▶ _What to work on_:
Every line with "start" in it must be copied from the data.

═════ Given data ═════

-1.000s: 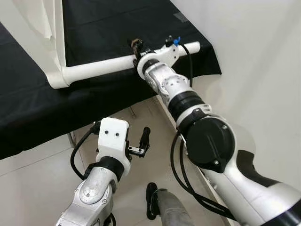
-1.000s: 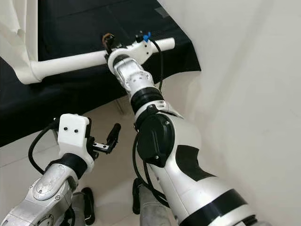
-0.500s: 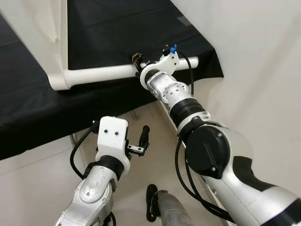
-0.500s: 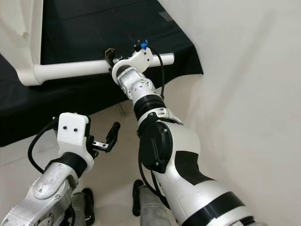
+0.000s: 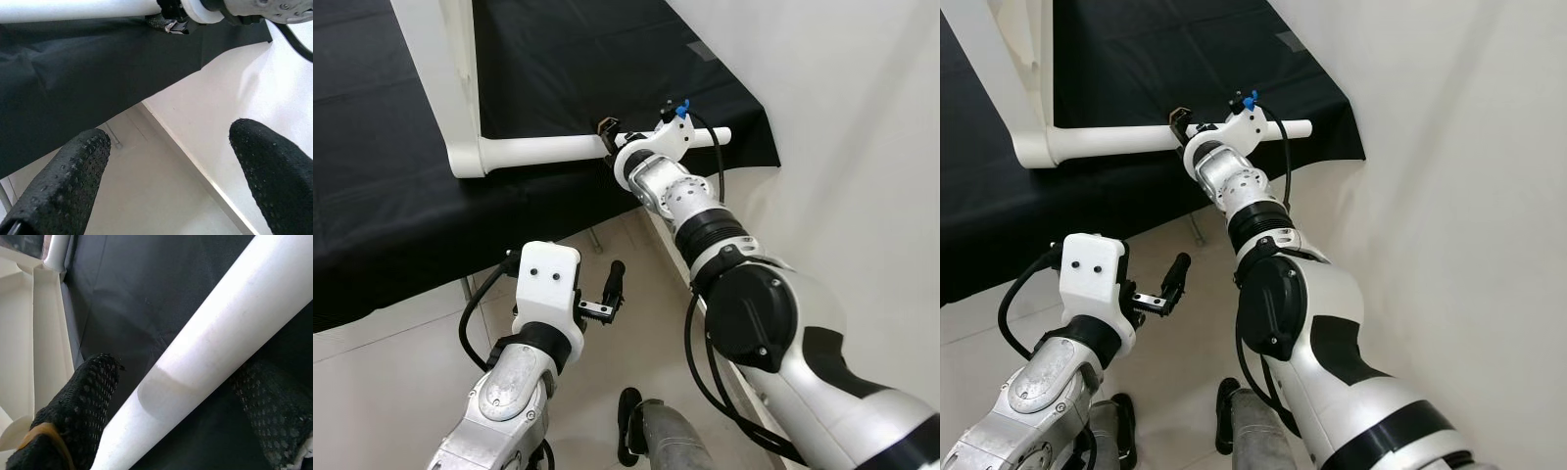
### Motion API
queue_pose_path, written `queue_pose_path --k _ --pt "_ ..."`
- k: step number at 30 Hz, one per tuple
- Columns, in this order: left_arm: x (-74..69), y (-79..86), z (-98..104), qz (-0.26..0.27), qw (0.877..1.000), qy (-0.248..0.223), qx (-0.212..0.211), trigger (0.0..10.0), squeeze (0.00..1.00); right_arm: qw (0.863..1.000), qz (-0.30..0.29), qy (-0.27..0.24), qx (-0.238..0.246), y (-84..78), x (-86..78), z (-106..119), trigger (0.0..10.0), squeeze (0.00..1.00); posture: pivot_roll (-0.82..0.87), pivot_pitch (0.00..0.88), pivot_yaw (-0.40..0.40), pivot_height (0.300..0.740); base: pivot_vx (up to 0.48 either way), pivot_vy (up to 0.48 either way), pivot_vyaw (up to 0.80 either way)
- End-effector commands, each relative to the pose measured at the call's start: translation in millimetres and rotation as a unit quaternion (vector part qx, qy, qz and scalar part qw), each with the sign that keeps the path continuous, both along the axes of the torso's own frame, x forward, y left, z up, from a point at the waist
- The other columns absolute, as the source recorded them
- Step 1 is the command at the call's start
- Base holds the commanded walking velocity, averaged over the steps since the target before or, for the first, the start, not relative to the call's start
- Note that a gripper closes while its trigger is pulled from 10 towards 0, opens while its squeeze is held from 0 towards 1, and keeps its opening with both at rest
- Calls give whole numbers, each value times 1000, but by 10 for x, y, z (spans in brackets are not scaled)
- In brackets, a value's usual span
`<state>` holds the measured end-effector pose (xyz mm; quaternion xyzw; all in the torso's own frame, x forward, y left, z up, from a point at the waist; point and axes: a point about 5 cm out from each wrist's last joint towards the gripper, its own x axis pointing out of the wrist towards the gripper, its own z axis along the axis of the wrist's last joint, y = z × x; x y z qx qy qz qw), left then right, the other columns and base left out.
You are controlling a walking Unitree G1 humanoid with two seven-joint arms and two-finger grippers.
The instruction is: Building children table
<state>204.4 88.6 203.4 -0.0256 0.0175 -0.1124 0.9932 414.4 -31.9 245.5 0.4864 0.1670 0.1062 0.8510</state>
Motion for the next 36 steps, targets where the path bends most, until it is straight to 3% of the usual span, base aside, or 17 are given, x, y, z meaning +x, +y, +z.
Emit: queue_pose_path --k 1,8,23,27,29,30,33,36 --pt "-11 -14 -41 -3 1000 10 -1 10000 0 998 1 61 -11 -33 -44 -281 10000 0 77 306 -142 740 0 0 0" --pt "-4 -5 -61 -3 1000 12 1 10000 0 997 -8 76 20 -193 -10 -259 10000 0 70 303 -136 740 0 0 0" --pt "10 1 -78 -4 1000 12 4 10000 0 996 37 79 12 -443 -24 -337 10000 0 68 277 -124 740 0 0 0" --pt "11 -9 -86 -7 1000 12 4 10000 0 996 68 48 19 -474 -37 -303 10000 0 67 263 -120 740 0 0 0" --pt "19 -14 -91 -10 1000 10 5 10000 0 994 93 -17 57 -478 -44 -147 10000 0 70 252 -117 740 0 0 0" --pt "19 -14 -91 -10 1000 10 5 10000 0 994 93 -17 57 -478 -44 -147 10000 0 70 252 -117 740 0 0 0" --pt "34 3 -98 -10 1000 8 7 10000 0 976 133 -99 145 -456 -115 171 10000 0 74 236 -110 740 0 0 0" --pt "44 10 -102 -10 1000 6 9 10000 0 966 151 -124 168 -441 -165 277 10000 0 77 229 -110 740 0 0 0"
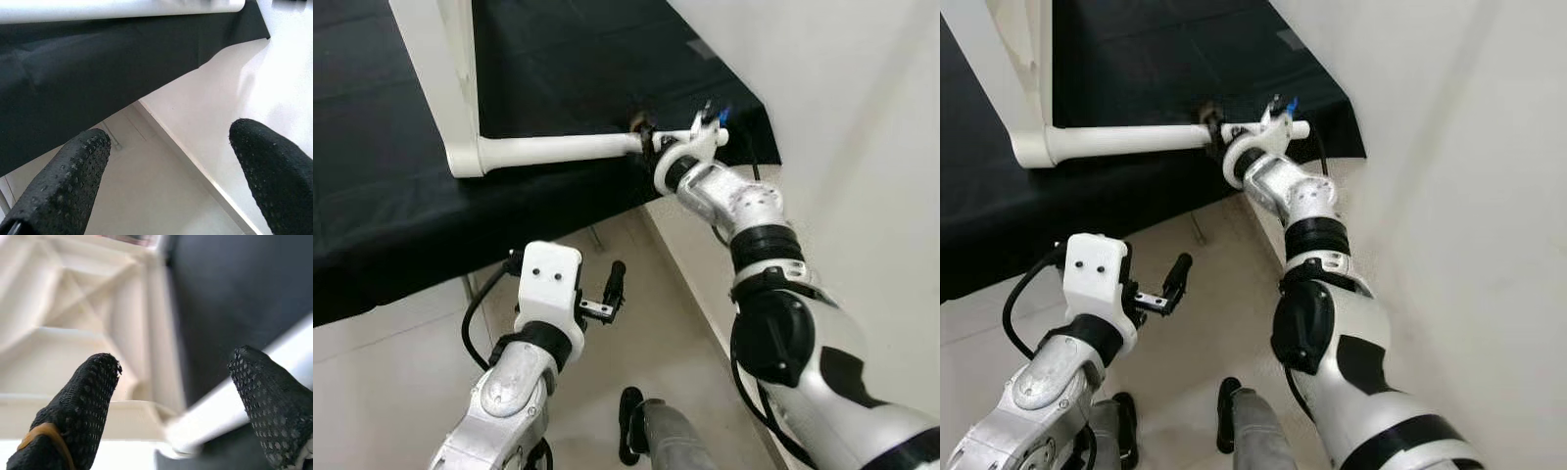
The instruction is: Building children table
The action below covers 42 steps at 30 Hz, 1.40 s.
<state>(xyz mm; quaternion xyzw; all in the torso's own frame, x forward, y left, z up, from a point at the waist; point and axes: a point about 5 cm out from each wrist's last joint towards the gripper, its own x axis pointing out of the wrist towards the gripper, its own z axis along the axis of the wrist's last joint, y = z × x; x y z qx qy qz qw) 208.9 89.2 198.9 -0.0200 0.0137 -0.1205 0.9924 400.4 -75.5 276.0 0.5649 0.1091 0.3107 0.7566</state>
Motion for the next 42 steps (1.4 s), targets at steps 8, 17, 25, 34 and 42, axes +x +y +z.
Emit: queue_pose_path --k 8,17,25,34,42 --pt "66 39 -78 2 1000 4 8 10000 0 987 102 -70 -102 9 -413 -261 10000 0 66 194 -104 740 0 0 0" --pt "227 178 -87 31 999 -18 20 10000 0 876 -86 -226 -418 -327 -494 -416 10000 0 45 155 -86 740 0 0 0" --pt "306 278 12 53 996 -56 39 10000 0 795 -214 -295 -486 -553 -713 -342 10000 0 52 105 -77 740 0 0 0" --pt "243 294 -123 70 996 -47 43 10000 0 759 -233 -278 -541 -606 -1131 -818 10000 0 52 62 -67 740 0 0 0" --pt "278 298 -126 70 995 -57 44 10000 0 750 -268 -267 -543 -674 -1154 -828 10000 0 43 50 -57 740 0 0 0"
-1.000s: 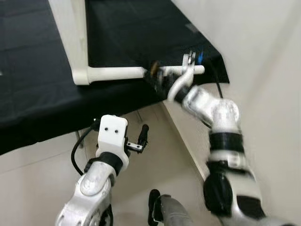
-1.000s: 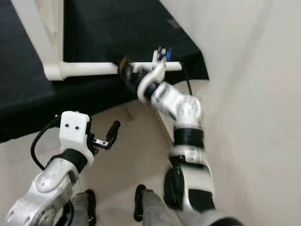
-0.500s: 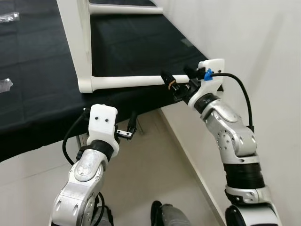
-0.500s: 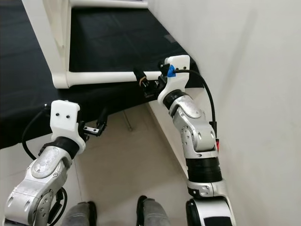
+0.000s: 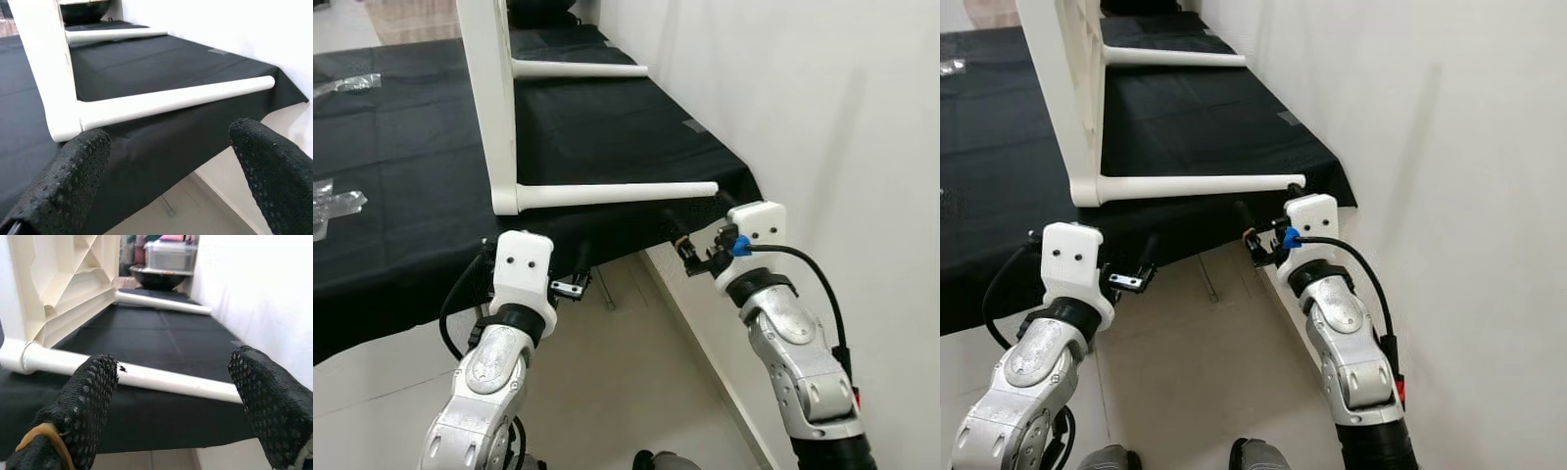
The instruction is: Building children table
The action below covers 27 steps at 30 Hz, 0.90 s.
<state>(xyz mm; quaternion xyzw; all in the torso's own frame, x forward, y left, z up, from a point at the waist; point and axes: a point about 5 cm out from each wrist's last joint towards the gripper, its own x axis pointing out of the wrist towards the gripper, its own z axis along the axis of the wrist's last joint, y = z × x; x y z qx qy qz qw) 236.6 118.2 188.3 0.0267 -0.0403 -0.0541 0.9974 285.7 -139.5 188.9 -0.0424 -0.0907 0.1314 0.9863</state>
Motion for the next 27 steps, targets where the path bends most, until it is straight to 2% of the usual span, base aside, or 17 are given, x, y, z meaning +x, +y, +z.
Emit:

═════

▶ _Result_:
- End-effector commands, each relative to the pose measured at the call's start: translation in millimetres and rotation as a unit quaternion (vector part qx, qy, qz and scalar part qw), each with the sign that keeps the path continuous, both along the axes of the torso's own frame, x forward, y left, z up, from a point at the waist
- Step 1 is the command at the call's start
- Base holds the commanded walking velocity, averaged over the steps since the target before or, for the first, the start, not relative to the call's start

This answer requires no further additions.